Bola mata Lorna yang berkaca-kaca mulai basah.
"Aku akan menikahimu," Dewa mengulangi ucapnya. Suaranya masih lirih penuh perasaan, "Lorna akan menjadi ibu dari anak-anak Dewa. Percayalah. Dewa akan menikahimu." Dewa berusaha meyakinkan.
Lorna mengangguk. Mengecup kedua pipi Dewa sambil berkata.

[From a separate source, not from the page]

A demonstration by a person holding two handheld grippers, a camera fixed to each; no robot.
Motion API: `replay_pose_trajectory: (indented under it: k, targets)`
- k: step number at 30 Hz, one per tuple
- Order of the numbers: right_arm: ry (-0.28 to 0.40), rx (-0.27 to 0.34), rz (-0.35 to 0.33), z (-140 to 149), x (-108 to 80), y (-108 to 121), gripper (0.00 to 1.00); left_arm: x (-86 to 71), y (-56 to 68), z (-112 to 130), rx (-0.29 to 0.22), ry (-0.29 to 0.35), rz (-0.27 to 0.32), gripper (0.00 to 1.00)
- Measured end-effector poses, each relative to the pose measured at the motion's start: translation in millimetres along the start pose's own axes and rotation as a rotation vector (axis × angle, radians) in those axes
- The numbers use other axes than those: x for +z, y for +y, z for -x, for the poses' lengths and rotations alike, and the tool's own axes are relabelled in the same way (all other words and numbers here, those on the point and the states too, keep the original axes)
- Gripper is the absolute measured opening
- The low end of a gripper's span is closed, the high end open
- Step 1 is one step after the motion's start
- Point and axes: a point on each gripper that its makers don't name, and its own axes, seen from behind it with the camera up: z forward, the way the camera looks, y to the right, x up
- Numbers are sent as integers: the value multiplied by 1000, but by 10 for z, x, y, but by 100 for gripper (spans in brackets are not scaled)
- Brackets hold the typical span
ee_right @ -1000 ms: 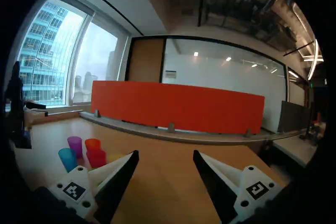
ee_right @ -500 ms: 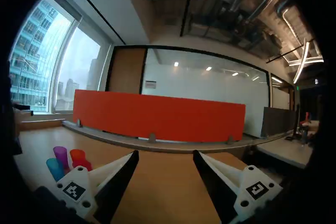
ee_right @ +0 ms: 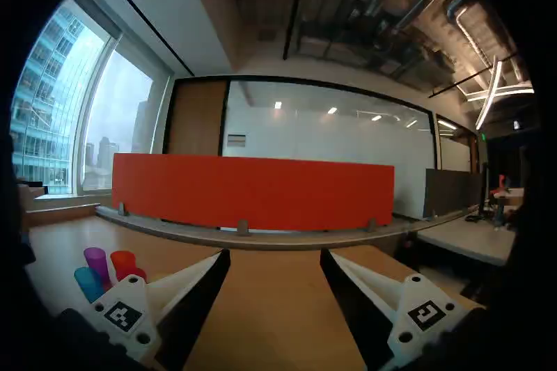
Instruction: Pour water
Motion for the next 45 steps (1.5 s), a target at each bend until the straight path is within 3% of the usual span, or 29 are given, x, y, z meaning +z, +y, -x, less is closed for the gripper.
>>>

"Lorna akan menjadi ibu dari anak-anakmu, De. Kamu pria yang baik, De. Kita sudah lama berteman. Selama ini Dewa selalu menjaga Lorna. Kamu seperti kakak bagi Lorna. Kamu seperti saudara bagi Lorna. Entahlah, apa jadinya bila tak ada Dewa dalam hidup Lorna. Dewa tidak seperti teman-teman pria lain yang Lorna kenal. Kamu berbeda. Berbeda sekali. Lorna menyadari hubungan kita ternyata bukan sekedar sebuah persahabatan. Karena Lorna merasakan ada cinta yang tumbuh bersamanya."
Dewa memeluknya erat. Membelai wajahnya. Membelai rambutnya.
Lorna terisak bahagia.
"Terima kasih, De. Terima kasih atas cinta yang kau berikan. Cintailah aku, Dewa. Cintailah aku. Selain kedua orangtuaku, tak ada yang lebih kucintai selain dirimu."
Dewa memeluknya erat.
"Aku mencintaimu, Lorna. Aku mencintamu. Aku mencintaimu bahkan sebelum kamu menyadari ada cinta yang tumbuh dalam persahabatan kita. Aku hanya ingin kamu merasakan cinta yang kuberikan, dan bukan sekedar kata cinta yang kuutarakan. Kamu tak perlu memintanya agar aku mencintaimu karena kamu sudah mendapatkannya sejak pertama kali kamu merasakan perasaan cinta itu padaku."
"Aku merasakannya, Dewa. Lorna merasakan itu. Lorna hanya ingin agar Dewa bisa merasakan apa yang menjadi keinginan Lorna selama ini."
"Aku bisa melihat dari sinar matamu."
Keduanya saling menatap tajam.
Kali ini Lorna tiba-tiba ganti yang memagut bibir Dewa. Membenamkan bibirnya lama di sana. Dia ingin merasakan cinta yang diberikan Dewa melalui ciuman. Ciuman Dewa adalah ciuman cinta. Ciuman Dewa betapa lembut rasanya. Seperti ciuman yang diberikan di tempat ini semalam yang disaksikan rembulan, tapi pagi ini ciuman yang dirasakannya disaksikan mentari pagi, dan berharap ciuman itu kian membakar seperti panasnya sinar mentari.
Nyonya Ivana melihat mereka dari kejauhan. Melihat bagaimana bibir anak gadisnya kini tenggelam lagi dalam pagutan bibir kekasihnya. Walau dari kejauhan, gelora cinta mereka getarannya sampai ke relung hatinya.